The shocking images and details of the management of Youth Detention in the NT have impacted on our whole community.  These images and the apparent endorsement of this type of brutal regime have shocked us, shamed us and call us to action. 

While a Royal Commission may be the only response that will make our Government accountable, we need to recognise that a Royal Commission in itself will not bring about change.  In 1987 there was a Royal Commission into Aboriginal deaths in custody, yet deaths in custody continue and many of the recommendations were never fully realised.  In more recent times we have seen the Little Children are Sacred Report, resulting from an inquiry into the Protection of Children from sexual abuse, and then a further inquiry into the Child Protection System in 2010.  Despite these two inquiries we see a child protection system that continues to fail families.  In recent years there have been inquiries or reports into Don Dale including one from the Children’s Commissioner, another from the previous Children’s Commissioner and the 2015 Vita report.   Those in authority who had the power and resources to make changes chose not to.   So while we support a Royal Commission we need to maintain and develop strong advocacy about the changes that need to happen now.

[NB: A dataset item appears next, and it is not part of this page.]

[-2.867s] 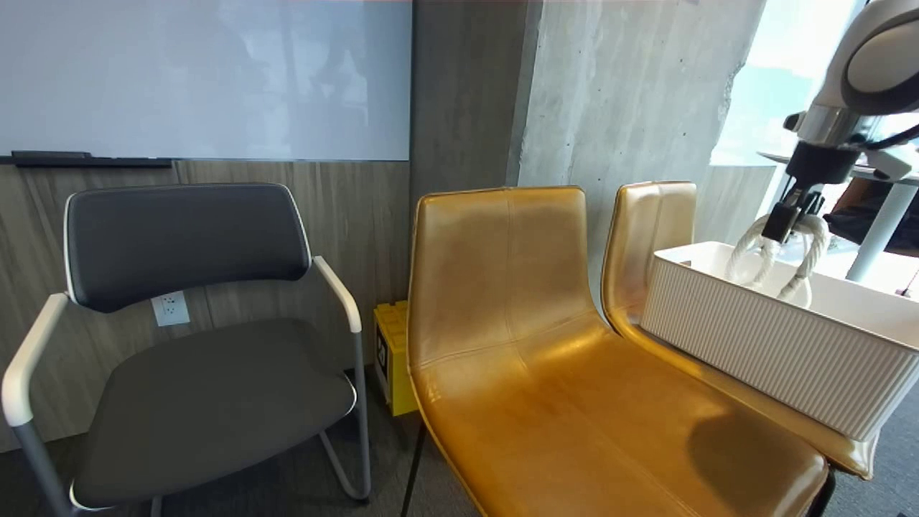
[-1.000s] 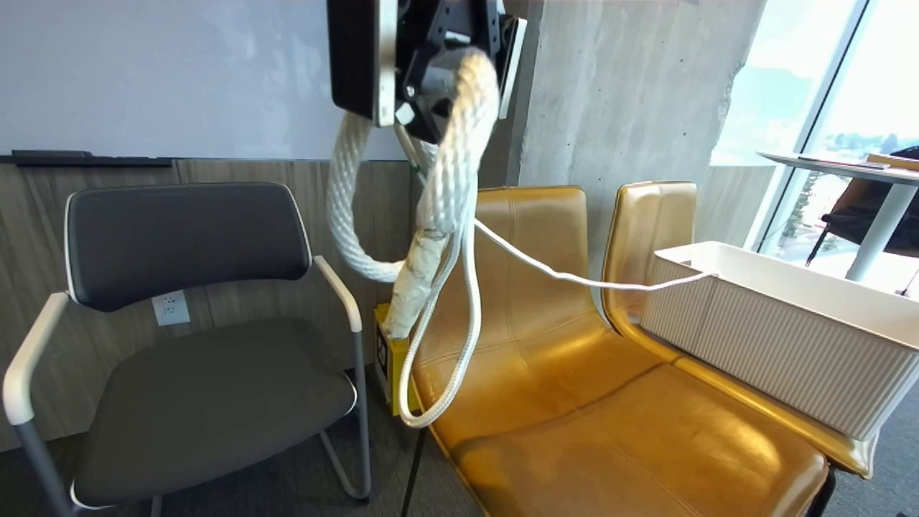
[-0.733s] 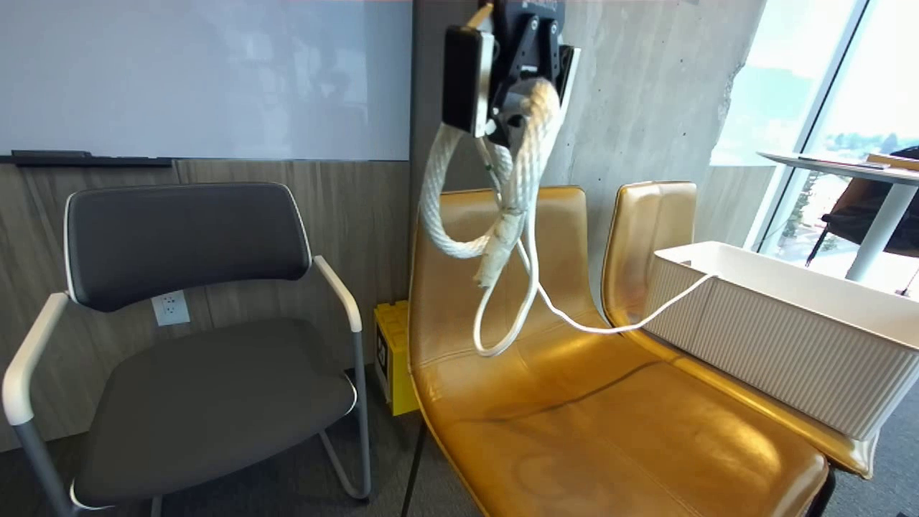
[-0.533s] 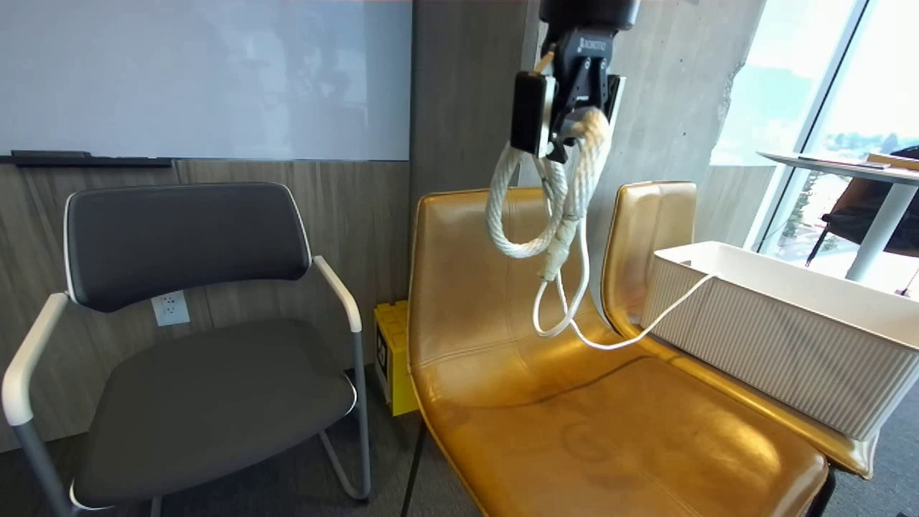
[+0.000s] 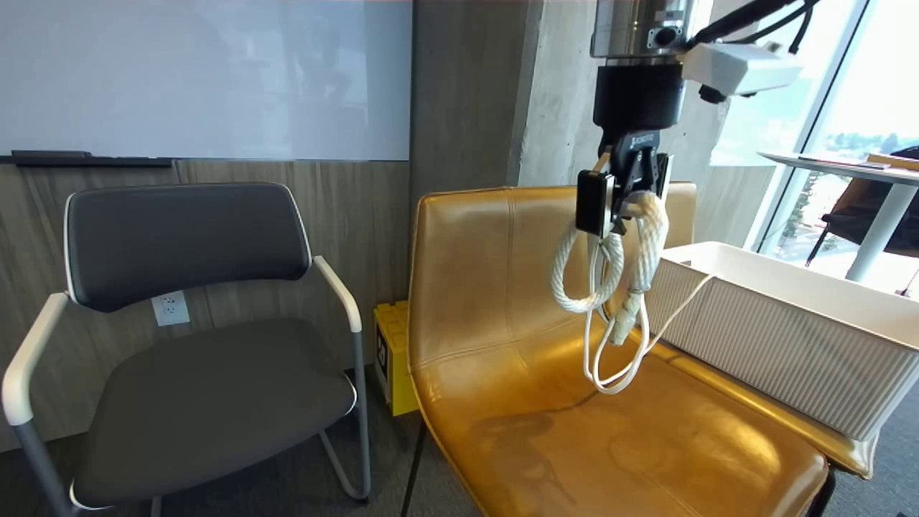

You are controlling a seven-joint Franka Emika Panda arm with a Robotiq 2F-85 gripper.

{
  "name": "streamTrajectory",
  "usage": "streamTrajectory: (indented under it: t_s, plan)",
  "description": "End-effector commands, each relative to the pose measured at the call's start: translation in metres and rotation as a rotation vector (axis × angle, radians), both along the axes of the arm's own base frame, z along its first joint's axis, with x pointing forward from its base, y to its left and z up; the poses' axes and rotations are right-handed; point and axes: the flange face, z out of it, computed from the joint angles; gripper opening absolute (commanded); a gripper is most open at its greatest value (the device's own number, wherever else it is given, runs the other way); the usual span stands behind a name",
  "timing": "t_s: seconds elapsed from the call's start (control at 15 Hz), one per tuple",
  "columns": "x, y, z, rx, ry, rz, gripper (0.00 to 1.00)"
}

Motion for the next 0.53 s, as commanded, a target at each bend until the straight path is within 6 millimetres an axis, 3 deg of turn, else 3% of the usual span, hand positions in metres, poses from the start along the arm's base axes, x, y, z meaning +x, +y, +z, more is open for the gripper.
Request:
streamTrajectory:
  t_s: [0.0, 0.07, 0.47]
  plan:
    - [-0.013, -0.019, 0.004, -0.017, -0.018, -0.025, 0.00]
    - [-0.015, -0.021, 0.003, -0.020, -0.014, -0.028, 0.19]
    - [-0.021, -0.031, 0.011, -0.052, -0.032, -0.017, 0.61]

We can confidently say that we do know that early intervention is the most significant way to prevent young people from entering the youth justice system.  This means addressing risks such as poor/failure of education and lack of support for families.  Interventions for young people need to focus on the whole family and community integration.  We need to actively reject quick fix solutions that appeal to the public and respond to negative community perceptions about young people.  This gives rise to popular ‘tough love’ approaches such as boot camps and mandatory sentencing which are costly and have limited effectiveness.

We want services available that support the development of children and have a positive connection to culture; we want services that help young people cope with their environment, give opportunities, and that build family and social connections.  CatholicCare NT is already doing this, our DAISY program in Darwin and Palmerston supports vulnerable young people who misuse drugs and alcohol, our Youth Outreach in Tennant Creek provides support and care for young people experiencing homelessness, our Youth Diversion teams in Wadeye and Tennant Creek support young people to stay away from the justice system.   More broadly, many of our programs focus on strengthening families, working towards families living in homes free from domestic violence and reducing the impacts of alcohol related harm.  But we do need to do more; many of these programs operate with minimal resources and uncertainty of funding.  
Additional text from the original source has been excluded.